D’un coup de pouce, il me montre un fauteuil.
Je m’y laisse choir, puis j’examine les quatre brutes dispersées dans l’immense pièce comme des naufragés sur des atolls !
« Faites chauffer l’atoll ! » comme diraient les gars de Bikini !
Je leur souris aimablement, mais autant sourire à quatre tas de terre.
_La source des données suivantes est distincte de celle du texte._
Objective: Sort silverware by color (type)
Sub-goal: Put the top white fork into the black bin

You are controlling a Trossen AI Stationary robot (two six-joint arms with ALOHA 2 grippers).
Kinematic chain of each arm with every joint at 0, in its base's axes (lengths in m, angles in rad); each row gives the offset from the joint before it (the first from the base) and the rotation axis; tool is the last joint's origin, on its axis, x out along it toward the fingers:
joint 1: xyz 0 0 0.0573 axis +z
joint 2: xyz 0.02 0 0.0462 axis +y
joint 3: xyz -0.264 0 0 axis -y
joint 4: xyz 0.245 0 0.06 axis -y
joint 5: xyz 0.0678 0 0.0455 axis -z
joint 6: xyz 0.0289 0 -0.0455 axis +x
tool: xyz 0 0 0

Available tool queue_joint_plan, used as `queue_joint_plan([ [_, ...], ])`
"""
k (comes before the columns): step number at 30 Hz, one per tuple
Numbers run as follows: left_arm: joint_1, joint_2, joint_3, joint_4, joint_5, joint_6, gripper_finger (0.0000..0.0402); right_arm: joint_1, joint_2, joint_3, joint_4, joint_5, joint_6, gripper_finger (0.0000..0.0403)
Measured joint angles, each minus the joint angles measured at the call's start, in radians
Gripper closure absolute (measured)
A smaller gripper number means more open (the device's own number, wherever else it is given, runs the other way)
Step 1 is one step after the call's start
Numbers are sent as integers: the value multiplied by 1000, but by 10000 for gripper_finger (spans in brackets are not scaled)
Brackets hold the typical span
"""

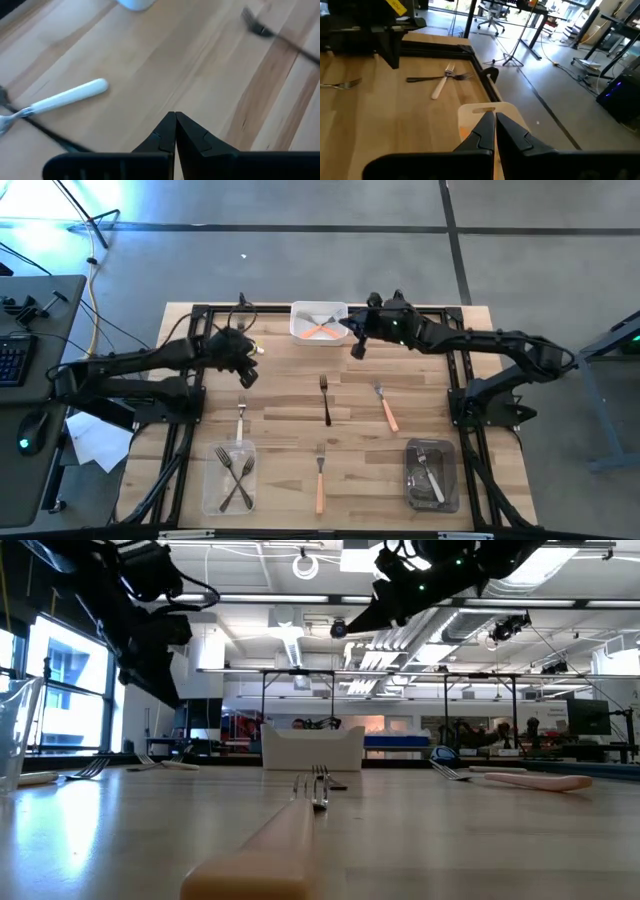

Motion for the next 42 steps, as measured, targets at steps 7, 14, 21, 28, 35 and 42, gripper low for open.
queue_joint_plan([
  [7, 127, 124, 135, -162, 109, 244, 389, -42, 22, 27, -27, -36, -32, 402],
  [14, 182, 339, 316, -305, 64, 557, 341, -45, -7, 26, -163, -43, -93, 402],
  [21, 200, 504, 408, -351, -31, 827, 285, -62, -143, -78, -143, -64, -103, 403],
  [28, 206, 650, 408, -364, -237, 1003, 241, -64, -274, -237, 10, -108, -60, 403],
  [35, 240, 741, 408, -292, -287, 1038, 234, -60, -346, -250, -4, -117, -54, 403],
  [42, 257, 795, 408, -218, -368, 1105, 234, -60, -352, -250, -4, -118, -74, 403],
])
Leurs cerveaux sont gros comme des noisettes et se perdent dans la masse. Alors, pour la question des réactions, vous repasserez la semaine prochaine ! Tout ce qu’ils sont capables de faire, ces tordus, c’est de sortir un pétard de leur poche à la vitesse où vous crachez un noyau de cerise et de vous téléphoner une praline dans le bocal !
Je reviens à Maresco, lequel, décidément, offre un intérêt humain.
— Ils ne sont pas marrants, vos boy-scouts ! Je lui fais. Chez nous, les tueurs sont plus rigolos, car ils sont latins !
Il ne bronche pas.
Mais sa bouche s’entrouvre d’un quart de poil.
— Aux États-Unis, dit-il, le temps est une valeur. Je n’ai que quelques minutes à vous accorder, monsieur le commissaire français.